Where the records below reach the line containing "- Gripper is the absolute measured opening", start transcribing, and end with the line containing "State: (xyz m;", exactly and with nothing else added.

(Stored data entries)
--
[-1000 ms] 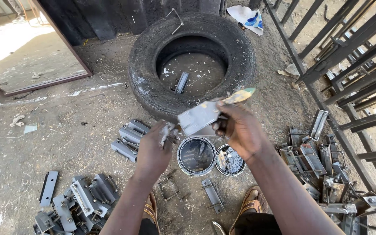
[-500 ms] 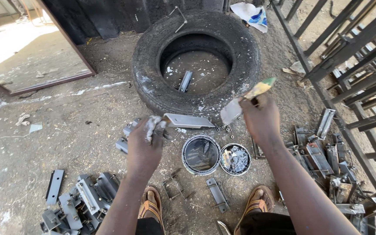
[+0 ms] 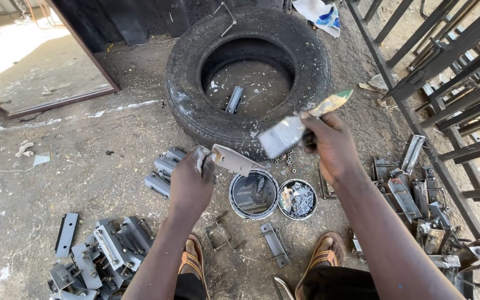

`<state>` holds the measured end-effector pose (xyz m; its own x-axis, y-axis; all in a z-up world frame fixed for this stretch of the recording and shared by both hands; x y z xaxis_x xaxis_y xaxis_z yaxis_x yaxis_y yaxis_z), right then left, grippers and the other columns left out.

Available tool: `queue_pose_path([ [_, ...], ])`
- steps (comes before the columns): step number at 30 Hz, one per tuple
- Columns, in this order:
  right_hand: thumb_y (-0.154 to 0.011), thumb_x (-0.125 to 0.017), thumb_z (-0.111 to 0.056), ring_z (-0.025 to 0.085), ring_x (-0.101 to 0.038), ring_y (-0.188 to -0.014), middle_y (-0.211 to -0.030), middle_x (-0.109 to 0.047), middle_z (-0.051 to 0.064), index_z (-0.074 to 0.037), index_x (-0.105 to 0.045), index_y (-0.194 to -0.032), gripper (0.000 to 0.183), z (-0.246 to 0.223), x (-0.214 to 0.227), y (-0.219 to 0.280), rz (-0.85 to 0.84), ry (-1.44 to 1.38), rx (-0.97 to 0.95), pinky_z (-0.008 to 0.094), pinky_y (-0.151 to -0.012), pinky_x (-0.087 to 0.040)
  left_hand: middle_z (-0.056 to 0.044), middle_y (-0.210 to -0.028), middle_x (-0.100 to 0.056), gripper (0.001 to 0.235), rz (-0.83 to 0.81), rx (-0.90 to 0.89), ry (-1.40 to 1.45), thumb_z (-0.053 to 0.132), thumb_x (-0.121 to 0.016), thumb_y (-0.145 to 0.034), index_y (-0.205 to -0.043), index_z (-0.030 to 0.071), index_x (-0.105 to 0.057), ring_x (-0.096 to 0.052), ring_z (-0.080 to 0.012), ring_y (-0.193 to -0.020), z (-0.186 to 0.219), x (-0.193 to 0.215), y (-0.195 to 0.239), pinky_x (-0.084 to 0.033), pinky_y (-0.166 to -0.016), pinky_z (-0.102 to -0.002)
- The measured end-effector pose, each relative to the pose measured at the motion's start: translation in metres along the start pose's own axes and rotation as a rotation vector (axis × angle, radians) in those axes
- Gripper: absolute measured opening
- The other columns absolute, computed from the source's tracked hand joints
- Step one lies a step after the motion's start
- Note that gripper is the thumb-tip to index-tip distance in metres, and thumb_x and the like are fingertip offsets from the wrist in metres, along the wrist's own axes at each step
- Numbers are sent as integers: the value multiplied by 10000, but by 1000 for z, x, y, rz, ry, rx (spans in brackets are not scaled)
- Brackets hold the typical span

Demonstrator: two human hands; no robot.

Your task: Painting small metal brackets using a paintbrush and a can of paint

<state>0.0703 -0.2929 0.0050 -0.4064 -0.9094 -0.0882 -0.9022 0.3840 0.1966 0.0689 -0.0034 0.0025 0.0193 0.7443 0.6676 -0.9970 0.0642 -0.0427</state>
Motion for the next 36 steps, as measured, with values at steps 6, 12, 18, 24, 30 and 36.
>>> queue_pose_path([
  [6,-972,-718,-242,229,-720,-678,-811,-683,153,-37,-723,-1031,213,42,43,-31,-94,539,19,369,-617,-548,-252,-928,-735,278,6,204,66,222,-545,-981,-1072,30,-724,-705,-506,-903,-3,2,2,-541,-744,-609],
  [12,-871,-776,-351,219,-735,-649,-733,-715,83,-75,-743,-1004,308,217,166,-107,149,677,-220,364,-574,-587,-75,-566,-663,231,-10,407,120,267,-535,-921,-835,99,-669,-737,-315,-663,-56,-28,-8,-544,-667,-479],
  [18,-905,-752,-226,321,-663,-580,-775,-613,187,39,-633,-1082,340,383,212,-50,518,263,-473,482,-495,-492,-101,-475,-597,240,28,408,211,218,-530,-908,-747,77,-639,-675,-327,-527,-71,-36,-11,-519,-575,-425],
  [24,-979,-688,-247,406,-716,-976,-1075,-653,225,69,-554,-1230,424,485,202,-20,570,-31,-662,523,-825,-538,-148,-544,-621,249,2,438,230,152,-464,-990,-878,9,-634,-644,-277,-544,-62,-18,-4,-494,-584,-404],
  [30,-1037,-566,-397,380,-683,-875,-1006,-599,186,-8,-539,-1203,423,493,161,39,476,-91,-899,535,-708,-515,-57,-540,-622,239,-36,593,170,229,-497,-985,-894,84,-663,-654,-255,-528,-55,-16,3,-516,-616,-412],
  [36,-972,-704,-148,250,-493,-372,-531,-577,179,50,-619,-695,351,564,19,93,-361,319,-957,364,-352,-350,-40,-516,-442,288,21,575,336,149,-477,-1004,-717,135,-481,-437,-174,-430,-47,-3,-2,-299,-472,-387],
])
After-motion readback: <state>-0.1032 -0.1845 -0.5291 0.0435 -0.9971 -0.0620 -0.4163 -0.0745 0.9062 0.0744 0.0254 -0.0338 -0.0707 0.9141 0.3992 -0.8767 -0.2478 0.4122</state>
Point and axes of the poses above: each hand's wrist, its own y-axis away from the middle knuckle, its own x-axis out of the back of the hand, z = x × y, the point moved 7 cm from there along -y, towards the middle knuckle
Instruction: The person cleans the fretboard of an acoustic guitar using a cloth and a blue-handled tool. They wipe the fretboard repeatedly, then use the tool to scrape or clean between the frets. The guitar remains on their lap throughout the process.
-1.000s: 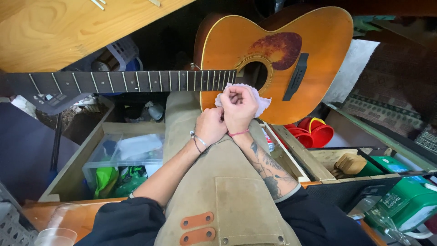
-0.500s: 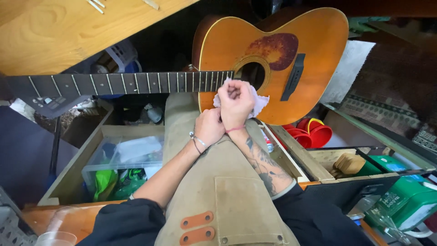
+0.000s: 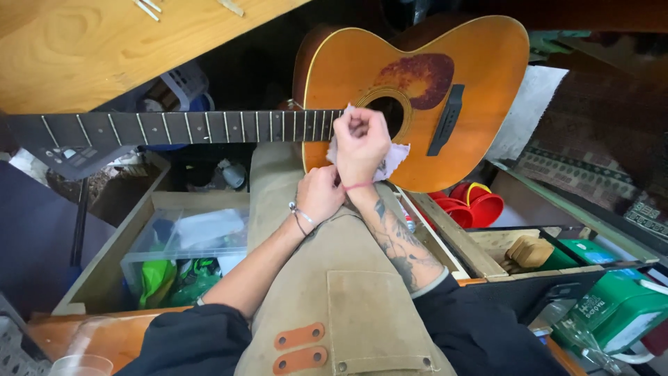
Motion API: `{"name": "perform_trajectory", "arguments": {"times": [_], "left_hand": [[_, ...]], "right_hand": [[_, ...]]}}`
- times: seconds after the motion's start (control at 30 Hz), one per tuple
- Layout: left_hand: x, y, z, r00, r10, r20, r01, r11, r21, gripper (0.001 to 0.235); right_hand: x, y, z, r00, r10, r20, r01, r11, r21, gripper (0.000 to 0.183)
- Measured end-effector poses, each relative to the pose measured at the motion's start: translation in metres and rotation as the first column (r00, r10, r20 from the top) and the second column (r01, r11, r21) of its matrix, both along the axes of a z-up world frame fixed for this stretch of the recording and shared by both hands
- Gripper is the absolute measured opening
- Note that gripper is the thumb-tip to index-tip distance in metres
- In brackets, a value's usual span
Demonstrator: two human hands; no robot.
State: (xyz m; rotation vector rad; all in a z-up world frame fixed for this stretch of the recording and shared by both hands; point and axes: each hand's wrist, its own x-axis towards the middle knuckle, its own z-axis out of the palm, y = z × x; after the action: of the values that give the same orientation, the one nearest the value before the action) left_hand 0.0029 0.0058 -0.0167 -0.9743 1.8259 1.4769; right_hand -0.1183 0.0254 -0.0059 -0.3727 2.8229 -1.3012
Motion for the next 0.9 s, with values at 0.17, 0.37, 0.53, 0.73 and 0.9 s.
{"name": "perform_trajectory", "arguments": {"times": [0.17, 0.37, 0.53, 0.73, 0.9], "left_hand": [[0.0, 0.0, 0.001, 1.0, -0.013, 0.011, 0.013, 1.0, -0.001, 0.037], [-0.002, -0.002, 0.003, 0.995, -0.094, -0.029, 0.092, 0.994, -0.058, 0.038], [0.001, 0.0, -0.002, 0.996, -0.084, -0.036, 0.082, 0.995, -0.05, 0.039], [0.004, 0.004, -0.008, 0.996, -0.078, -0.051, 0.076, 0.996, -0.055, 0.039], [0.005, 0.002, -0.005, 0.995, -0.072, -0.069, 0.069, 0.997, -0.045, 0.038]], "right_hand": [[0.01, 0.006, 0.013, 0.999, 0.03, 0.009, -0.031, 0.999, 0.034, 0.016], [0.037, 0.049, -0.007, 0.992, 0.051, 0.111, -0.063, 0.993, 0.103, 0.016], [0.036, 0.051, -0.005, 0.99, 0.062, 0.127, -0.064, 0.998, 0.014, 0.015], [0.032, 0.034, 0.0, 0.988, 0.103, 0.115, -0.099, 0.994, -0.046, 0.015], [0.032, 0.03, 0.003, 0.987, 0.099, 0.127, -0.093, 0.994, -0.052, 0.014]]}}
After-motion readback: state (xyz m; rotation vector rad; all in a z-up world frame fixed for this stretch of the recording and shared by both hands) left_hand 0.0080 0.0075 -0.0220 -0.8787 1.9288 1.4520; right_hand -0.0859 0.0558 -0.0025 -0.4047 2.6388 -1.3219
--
Written answer -
- Gripper is the absolute measured opening
- Note that gripper is the thumb-tip to index-tip distance in metres
- In brackets, a value's usual span
Demonstrator: two human hands; no robot.
State: (xyz m; rotation vector rad; all in a z-up world frame fixed for this stretch of the recording and shared by both hands; point and axes: each hand's wrist, its own x-axis towards the middle knuckle, its own z-axis out of the palm, y = z × x; after the action: of the values that give the same orientation, the one nearest the value before the action) left_hand 0.0029 0.0058 -0.0167 -0.9743 1.8259 1.4769; right_hand -0.1183 0.0254 -0.0059 -0.3727 2.8229 -1.3012

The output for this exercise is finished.